Per me, il nostro impegno verso Dio significa abbracciare la causa o la missione di Cristo. Questo significa proteggere la vita, dare da mangiare agli affamati, vestire gli ignudi, liberare i prigionieri, eccetera. È un compito arduo per me se voglio essere discepolo di Cristo. Ritenendo che San Francesco d’Assisi abbia seguito Gesù e il Vangelo quasi alla lettera, sento che questa è anche la mia vocazione: essere fedele al suo esempio di dedizione totale alla causa di Cristo.
Può fare degli esempi di persone che ha aiutato a proteggere?
Molte persone erano braccate o inseguite dai militari a causa del loro orientamento politico o perché testimoni di esecuzioni extragiudiziali. Nel 2007, uno scandalo di corruzione che coinvolgeva l’allora presidente Gloria Macapagal Arroyo fu denunciato da Rodolfo Jun Lozada. Ricevette molte minacce di morte dalle persone coinvolte in quello scandalo, quindi di solito ero io ad accompagnarlo alle udienze.
Ci siamo anche occupati della famiglia di una ragazza che aveva assistito all’uccisione di Kian de Los Santos, una delle numerose vittime del “Tokhang”. Per più di un anno abbiamo accompagnato la testimone alle udienze del tribunale per garantire la sua sicurezza e darle sostegno morale.
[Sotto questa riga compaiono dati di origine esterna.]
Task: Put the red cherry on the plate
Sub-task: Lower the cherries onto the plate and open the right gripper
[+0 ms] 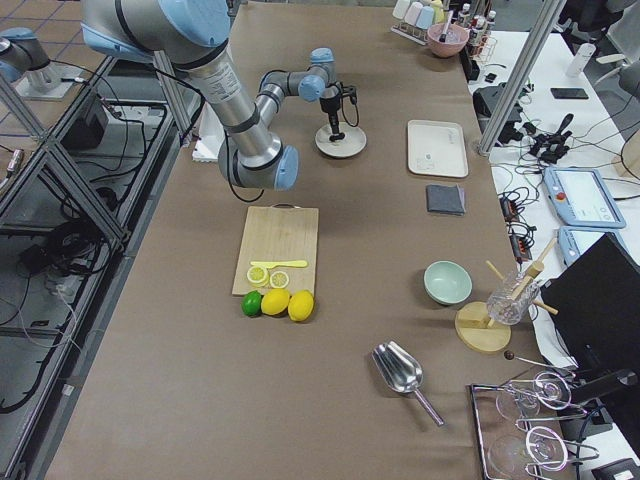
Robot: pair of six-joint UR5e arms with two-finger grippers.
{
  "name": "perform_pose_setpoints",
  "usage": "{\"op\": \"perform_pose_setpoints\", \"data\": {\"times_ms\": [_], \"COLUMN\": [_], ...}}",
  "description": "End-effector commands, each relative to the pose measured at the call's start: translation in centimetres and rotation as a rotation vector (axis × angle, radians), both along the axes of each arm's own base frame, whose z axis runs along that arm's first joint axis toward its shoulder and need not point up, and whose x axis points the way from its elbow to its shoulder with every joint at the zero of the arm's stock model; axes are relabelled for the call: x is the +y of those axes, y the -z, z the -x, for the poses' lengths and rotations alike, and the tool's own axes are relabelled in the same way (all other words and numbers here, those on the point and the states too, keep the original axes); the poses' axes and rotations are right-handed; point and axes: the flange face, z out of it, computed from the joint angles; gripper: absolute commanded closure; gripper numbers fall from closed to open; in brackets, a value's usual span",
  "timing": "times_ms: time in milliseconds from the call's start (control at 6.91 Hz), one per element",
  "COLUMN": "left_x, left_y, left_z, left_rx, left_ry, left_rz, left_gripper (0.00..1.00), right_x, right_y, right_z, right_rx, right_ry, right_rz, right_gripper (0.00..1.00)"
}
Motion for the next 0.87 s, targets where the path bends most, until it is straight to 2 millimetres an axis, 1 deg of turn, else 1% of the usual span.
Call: {"op": "perform_pose_setpoints", "data": {"times_ms": [0, 145, 289, 434, 579, 724], "left_x": [-0.1, -0.1, -0.1, -0.1, 0.0, 0.0], "left_y": [0.1, 0.2, 0.2, 0.4, 0.4, 0.5], "left_z": [0.0, 0.0, 0.0, 0.0, 0.0, -0.1], "left_rx": [0.0, 0.001, 0.001, 0.004, 0.003, 0.002], "left_ry": [0.0, 0.001, 0.001, -0.001, -0.003, -0.007], "left_rz": [-0.003, -0.002, -0.002, -0.008, -0.01, -0.02], "left_gripper": [0.02, 0.02, 0.02, 0.02, 0.02, 0.02], "right_x": [0.6, 0.2, -1.7, -4.5, -6.8, -10.1], "right_y": [1.5, 1.5, 0.5, -1.9, -4.8, -8.2], "right_z": [-0.8, -2.2, -6.6, -12.5, -17.9, -24.1], "right_rx": [-0.028, -0.036, -0.072, -0.097, -0.092, -0.084], "right_ry": [0.001, 0.0, 0.0, 0.031, 0.063, 0.101], "right_rz": [-0.023, -0.027, -0.013, 0.017, 0.005, 0.012], "right_gripper": [0.01, 0.01, 0.01, 0.0, 0.0, 0.01]}}
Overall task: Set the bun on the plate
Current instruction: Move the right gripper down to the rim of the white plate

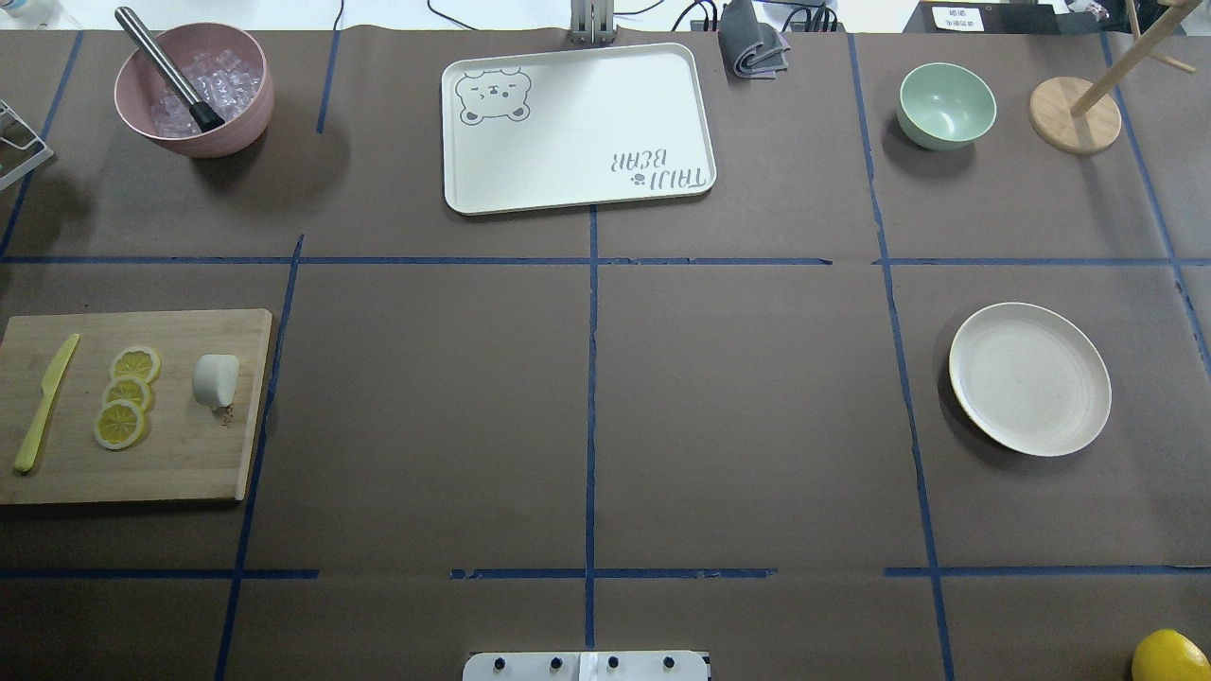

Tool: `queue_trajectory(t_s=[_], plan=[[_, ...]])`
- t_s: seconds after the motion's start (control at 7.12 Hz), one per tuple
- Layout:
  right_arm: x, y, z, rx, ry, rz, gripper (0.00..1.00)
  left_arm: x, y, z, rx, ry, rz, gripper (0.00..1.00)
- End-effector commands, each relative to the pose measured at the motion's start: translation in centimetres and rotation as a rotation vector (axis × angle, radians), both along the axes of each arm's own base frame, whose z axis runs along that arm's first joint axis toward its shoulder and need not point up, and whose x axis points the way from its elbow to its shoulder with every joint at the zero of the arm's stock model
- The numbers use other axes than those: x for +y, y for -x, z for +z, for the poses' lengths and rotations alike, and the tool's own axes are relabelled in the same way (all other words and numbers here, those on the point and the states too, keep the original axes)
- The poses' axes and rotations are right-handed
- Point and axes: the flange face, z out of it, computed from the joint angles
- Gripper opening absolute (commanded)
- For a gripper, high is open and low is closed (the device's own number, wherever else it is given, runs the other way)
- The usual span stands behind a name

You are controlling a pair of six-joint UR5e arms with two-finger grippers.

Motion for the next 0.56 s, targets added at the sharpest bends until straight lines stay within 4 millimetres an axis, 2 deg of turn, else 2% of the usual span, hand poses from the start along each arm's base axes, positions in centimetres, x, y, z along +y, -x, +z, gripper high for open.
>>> queue_trajectory(t_s=[0.0, 0.28, 0.42], plan=[[-0.2, 0.3, -0.5, -0.029, -0.011, -0.002, 1.0, 0.0, 0.0, 0.0, -0.002, -0.004, 0.001, 1.0], [-1.1, 2.0, -2.4, -0.232, -0.097, -0.009, 1.0, -0.2, -0.1, 0.4, 0.0, 0.006, 0.0, 1.0], [-1.7, 4.1, -3.2, -0.261, -0.059, 0.044, 1.0, -0.2, -0.1, 0.4, 0.0, 0.006, 0.0, 1.0]])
Naturalmente, c’era sempre il rischio di essere scoperti dalla polizia, dai militari o dai vigilantes mentre trasportavamo la persona da un luogo all’altro, soprattutto se si trattava di qualcuno di alto profilo.
Qual è il risultato di cui va più fiero?
Ho invitato le vittime del traffico di esseri umani e le famiglie delle vittime della guerra alla droga di Duterte e ho chiesto loro di condividere le loro esperienze con le suore per aiutarle a liberarsi dai loro dolori e dalle loro sofferenze e per trovare sostegno da parte loro. Per quanto riguarda le suore, questo le ha rese più consapevoli di ciò che sta accadendo nella nostra società, in modo che le loro preghiere per le vittime dell’ingiustizia siano più concrete dopo averle incontrate personalmente e aver ascoltato le esperienze di prima mano delle vittime. Durante la pandemia, abbiamo anche chiesto donazioni e collaborato con alcuni gruppi e individui per fornire aiuti: beni come riso, scatolame e verdure, attraverso le dispense della comunità ai poveri, soprattutto a coloro che hanno perso il lavoro.
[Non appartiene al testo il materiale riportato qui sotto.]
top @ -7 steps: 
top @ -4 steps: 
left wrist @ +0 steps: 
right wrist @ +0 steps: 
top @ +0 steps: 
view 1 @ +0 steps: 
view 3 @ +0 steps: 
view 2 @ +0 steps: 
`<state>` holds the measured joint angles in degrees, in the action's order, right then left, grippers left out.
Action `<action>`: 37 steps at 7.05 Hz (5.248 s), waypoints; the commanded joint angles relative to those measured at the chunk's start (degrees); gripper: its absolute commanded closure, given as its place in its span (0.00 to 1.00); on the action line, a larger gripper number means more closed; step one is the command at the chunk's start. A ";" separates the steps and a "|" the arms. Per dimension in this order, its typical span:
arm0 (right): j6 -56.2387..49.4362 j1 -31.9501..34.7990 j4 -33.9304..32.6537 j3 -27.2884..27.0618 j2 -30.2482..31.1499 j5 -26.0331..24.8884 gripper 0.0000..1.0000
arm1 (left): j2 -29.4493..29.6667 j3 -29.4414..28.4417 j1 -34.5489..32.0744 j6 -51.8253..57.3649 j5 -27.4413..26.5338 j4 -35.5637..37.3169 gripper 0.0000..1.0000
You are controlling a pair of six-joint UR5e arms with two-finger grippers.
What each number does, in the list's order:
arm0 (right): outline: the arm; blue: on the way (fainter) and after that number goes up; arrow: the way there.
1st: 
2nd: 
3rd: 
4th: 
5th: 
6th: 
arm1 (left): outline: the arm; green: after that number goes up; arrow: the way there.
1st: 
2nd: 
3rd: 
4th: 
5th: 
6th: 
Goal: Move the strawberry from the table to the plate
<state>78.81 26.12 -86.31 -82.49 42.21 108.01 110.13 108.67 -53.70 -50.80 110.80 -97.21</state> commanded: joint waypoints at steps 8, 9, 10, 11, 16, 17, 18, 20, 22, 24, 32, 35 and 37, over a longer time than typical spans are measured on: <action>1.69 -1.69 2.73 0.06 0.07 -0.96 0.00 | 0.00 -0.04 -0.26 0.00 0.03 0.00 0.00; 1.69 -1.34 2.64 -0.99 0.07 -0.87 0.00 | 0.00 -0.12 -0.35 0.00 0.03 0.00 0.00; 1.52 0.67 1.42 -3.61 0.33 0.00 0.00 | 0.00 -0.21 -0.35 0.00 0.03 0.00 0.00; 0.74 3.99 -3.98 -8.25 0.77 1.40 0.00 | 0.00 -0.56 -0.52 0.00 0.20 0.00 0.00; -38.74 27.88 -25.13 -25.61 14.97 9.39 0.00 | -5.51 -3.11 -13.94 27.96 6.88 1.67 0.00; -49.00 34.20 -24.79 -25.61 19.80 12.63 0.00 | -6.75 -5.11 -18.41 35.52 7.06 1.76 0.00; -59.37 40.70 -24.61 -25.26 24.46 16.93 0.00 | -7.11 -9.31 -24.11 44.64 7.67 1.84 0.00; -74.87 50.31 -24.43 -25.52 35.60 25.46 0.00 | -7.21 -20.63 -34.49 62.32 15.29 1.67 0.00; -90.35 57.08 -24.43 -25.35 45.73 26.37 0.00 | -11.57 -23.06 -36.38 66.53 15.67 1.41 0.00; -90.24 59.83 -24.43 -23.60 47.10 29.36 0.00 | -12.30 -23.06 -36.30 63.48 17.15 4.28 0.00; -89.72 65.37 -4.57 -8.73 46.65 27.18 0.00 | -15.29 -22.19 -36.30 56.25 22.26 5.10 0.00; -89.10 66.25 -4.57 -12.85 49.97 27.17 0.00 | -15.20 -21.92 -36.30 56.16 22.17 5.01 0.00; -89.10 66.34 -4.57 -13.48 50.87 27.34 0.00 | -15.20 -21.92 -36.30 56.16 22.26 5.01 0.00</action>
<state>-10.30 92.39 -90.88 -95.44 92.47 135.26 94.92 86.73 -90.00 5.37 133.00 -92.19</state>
Secondo lei, qual è la differenza tra la carità e il lavoro sui diritti umani? E pensa che si completino a vicenda?
La carità e i diritti umani sono simili per molti aspetti evidenti. Sono entrambi atti di compassione e di riconoscimento della dignità della persona. Ma la carità consiste più nel dare beni materiali ai poveri, mentre il lavoro sui diritti umani affronta le radici della loro sofferenza. Non c’è alcun obbligo di carità. Il lavoro sui diritti umani è qualcosa di più, è un impegno necessario.
*La SFIC è membro dell’Associazione dei Superiori Religiosi Maggiori delle Filippine (AMRSP), ora chiamata Conferenza dei Superiori Maggiori delle Filippine (CMSP). Uno dei partner di missione di questa istituzione è la Commissione Giustizia, Pace e Integrità del Creato (JPICC), i cui membri sono i rappresentanti JPIC delle diverse congregazioni associate.
Per maggiori informazioni, consultate il nostro articolo principale sui Francescani in prima linea per i diritti umani.
Si tratta di una traduzione automatica. Ci scusiamo per gli eventuali errori che ne derivano. In caso di divergenze, fa fede la versione inglese.